The documentary film was endorsed to mark the celebration of the series' 10th anniversary, following a SpongeBob marathon the next weekend. The anniversary was also celebrated with the premiere of the television film SpongeBob's Truth or Square and the special episode "To SquarePants or Not to SquarePants".

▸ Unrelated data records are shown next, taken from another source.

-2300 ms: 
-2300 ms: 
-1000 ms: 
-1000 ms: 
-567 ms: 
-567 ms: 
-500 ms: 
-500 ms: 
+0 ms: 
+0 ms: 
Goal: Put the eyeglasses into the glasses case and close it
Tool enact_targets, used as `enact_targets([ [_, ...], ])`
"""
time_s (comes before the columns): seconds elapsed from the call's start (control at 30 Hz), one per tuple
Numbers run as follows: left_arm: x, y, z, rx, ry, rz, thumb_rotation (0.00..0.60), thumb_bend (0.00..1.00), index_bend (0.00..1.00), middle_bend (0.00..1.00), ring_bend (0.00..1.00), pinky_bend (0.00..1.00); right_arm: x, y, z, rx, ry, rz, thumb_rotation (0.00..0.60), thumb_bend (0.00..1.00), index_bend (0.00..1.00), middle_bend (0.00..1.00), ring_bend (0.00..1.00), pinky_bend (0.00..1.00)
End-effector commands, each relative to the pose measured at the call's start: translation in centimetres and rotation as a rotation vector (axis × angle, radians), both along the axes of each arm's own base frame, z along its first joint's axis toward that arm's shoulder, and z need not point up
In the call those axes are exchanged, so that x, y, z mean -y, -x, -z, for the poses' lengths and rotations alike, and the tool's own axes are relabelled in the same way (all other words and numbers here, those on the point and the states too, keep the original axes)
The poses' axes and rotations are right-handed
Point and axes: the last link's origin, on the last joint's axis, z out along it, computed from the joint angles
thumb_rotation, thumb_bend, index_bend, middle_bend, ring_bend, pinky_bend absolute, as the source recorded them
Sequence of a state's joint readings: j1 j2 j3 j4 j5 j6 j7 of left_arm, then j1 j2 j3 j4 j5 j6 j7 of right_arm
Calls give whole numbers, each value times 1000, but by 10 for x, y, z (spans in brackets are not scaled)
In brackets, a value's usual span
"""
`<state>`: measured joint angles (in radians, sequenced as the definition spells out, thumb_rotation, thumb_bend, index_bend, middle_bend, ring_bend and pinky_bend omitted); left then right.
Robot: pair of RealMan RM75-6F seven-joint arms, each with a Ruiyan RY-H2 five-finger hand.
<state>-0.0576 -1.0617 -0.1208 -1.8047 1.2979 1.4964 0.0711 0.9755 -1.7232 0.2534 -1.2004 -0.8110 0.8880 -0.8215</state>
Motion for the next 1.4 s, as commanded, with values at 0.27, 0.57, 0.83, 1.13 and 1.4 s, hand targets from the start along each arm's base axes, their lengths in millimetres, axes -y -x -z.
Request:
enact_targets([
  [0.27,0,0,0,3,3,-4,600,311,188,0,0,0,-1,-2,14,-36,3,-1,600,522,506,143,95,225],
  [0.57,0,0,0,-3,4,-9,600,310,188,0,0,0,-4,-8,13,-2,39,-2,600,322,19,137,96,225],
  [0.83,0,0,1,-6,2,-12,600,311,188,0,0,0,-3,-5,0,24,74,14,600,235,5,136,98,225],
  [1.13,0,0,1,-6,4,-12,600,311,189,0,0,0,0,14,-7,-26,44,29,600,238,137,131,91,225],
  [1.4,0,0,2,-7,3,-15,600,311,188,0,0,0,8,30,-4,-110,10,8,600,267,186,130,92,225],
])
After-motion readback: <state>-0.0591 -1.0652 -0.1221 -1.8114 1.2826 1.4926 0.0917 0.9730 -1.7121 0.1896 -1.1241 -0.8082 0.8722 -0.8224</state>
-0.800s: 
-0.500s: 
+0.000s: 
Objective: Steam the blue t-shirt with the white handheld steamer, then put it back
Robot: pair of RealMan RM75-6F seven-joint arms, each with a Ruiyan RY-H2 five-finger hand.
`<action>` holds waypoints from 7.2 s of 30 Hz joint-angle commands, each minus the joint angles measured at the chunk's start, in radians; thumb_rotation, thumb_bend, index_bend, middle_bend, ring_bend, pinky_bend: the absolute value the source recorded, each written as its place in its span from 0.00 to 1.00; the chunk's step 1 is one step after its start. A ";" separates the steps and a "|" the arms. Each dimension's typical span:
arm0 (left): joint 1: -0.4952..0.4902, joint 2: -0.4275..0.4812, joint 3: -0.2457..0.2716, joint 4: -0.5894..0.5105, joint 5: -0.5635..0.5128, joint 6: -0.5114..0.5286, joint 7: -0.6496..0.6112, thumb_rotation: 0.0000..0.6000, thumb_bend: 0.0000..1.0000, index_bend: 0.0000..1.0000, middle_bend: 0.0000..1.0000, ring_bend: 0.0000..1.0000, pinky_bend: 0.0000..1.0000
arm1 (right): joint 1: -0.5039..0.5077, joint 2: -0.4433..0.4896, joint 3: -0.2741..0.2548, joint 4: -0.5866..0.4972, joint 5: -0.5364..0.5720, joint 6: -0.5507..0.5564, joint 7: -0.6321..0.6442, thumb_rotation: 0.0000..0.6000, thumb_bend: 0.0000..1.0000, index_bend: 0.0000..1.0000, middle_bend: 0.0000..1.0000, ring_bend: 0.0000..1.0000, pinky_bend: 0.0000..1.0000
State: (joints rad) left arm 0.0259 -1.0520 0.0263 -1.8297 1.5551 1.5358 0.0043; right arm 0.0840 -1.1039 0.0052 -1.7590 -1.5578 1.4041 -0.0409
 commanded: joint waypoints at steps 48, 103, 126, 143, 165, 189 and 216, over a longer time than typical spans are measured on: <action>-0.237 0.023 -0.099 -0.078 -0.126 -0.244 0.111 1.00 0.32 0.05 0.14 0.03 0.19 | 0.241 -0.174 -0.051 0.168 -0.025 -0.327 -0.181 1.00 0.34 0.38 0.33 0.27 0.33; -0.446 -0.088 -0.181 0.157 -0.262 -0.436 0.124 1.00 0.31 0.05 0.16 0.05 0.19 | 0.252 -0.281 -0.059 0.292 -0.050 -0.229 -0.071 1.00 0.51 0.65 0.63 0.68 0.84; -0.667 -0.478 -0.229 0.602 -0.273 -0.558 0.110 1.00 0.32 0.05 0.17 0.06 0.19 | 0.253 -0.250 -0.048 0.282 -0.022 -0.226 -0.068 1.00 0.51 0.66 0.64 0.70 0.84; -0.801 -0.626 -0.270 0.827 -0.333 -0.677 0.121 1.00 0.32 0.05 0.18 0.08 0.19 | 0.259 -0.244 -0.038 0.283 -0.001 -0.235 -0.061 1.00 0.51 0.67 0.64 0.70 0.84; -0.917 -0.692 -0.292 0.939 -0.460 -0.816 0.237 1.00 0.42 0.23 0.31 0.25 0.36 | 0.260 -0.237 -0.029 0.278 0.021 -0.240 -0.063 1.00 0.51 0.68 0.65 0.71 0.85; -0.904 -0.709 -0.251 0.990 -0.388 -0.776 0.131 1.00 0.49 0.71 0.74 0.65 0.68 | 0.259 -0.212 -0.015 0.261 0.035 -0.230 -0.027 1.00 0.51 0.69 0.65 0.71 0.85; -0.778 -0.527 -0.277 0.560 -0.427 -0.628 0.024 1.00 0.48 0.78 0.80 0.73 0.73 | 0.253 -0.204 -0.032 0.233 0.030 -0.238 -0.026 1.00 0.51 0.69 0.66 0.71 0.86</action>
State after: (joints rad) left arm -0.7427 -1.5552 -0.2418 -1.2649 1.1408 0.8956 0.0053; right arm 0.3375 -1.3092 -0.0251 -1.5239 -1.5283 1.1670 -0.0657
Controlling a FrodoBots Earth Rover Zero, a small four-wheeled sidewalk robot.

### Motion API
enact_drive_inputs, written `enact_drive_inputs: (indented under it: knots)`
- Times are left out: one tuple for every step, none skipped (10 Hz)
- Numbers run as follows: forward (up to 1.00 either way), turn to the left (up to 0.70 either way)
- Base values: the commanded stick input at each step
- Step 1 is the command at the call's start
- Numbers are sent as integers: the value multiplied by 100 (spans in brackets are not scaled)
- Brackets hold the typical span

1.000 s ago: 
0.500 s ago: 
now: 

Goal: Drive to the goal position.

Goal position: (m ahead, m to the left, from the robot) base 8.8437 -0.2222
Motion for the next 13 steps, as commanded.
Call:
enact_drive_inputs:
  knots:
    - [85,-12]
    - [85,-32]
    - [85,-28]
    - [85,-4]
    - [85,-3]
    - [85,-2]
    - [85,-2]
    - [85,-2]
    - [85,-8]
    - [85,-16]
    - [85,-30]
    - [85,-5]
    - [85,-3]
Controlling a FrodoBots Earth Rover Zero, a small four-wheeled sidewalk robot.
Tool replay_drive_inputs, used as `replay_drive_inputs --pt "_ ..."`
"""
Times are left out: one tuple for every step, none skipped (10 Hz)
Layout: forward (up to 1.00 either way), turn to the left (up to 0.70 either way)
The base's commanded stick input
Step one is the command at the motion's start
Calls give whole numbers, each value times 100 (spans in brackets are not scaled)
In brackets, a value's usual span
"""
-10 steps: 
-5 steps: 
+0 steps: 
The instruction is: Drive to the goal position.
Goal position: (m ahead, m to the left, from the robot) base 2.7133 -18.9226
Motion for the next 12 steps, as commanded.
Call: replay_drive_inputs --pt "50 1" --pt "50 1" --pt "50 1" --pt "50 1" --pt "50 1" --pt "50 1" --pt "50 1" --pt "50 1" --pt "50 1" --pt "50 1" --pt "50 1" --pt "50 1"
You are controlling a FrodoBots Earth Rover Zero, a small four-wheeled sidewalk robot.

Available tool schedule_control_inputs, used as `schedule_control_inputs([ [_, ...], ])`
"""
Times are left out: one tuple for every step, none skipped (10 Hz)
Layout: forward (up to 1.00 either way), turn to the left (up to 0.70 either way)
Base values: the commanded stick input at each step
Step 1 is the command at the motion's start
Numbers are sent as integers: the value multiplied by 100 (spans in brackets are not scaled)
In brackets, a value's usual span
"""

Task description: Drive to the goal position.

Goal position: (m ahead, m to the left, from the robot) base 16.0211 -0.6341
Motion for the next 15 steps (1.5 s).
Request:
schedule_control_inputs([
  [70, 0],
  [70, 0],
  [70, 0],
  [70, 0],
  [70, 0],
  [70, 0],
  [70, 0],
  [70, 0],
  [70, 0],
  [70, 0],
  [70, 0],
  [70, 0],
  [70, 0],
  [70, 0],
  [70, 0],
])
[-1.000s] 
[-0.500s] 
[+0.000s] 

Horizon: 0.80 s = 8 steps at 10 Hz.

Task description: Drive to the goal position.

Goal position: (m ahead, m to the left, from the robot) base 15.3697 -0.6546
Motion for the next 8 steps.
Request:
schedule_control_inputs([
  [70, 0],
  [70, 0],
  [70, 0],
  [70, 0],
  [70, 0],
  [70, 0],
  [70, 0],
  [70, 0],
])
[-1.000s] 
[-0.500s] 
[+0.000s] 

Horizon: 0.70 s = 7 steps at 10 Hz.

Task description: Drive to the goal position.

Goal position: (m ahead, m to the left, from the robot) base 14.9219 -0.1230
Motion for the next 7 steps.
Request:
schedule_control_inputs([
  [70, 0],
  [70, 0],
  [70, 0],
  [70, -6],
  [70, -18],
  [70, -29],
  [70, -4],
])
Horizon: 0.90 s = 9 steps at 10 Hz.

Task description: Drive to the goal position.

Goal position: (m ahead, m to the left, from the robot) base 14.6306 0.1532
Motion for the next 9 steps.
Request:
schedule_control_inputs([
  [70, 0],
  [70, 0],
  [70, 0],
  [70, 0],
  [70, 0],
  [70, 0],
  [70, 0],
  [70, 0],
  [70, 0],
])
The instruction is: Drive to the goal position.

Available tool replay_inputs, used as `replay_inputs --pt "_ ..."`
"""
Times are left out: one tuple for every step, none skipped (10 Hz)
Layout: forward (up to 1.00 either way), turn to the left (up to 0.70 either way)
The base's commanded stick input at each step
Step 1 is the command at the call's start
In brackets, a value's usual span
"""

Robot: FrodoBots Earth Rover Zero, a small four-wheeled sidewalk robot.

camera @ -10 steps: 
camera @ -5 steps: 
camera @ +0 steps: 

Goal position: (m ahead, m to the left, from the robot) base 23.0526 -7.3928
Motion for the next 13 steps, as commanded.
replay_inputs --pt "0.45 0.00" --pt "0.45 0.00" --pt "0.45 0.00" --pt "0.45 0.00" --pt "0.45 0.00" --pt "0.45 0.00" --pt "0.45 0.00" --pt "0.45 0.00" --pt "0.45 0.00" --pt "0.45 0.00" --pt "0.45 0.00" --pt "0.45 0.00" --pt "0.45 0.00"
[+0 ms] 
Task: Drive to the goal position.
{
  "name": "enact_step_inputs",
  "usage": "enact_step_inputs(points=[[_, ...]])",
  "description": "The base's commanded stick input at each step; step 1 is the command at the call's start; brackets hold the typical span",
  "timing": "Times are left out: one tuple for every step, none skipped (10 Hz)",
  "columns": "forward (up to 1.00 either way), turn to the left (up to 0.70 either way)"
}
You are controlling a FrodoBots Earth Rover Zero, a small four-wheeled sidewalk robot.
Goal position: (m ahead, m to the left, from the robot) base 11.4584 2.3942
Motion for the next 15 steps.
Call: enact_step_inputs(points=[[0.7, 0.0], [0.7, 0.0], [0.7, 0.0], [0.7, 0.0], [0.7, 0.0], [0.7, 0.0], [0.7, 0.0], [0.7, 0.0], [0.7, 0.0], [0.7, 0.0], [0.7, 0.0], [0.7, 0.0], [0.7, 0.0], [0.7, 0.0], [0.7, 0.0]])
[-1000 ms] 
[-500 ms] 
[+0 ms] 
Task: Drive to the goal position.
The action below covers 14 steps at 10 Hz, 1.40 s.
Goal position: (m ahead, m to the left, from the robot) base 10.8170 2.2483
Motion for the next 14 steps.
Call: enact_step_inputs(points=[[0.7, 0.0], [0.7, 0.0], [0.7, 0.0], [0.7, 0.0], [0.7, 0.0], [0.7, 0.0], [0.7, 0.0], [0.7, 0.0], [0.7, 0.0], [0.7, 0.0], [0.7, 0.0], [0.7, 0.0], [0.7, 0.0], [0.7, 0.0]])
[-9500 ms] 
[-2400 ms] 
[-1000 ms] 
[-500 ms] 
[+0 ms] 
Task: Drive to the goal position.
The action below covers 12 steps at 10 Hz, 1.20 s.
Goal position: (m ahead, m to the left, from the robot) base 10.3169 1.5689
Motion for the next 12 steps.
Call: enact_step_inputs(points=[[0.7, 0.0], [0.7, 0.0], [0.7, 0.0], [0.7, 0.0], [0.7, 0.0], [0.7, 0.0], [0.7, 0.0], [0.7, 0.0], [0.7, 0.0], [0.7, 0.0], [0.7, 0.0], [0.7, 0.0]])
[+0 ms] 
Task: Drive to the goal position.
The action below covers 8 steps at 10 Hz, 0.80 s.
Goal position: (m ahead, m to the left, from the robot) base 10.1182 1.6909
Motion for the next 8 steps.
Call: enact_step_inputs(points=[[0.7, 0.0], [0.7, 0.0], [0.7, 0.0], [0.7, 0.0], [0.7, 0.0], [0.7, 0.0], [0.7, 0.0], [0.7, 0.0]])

On September 22, 2009, the documentary appeared as a bonus feature on the DVD compilation SpongeBob SquarePants: The First 100 Episodes. The DVD set consists of 14 discs and runs for 2200 minutes. Other bonus features included in the DVD set are Limited edition etched Plexiglass case, Limited edition 3D lenticular, Audio Commentary from the Animation Team, Life Lessons from Bikini Bottom, "Help Wanted": The Seven Seas Edition, and Kick-Wham-Pow-Bob Music Video.

==Reception==
The documentary film received positive reviews. David Hinckley of the New York Daily News said that the "documentary's most interesting moments come from Hillenburg, who created SpongeBob as a secondary character in a comic before breaking him out on his own in July 1999." He added that "it's fun for the whole family." R.L. Shaffer of IGN wrote "what's here is still incredibly fun to pilfer through and a true delight for longtime fans." Gord Lacey of TV Shows on DVD called the film "the single-best feature that's appeared on a Nickelodeon DVD set." Michael Cavna of The Washington Post called it "some 'cult' to have."

Aaron H. Bynum of Animation Insider said that it "is essentially of two halves, the first of which is where the value lies. The first twenty minutes or so of the documentary is excellent; profiling Hillenburg and the writers, storyboard artists, and voice actors that have accompanied him on his journey." He added that the "remainder of the documentary is chiefly fluff."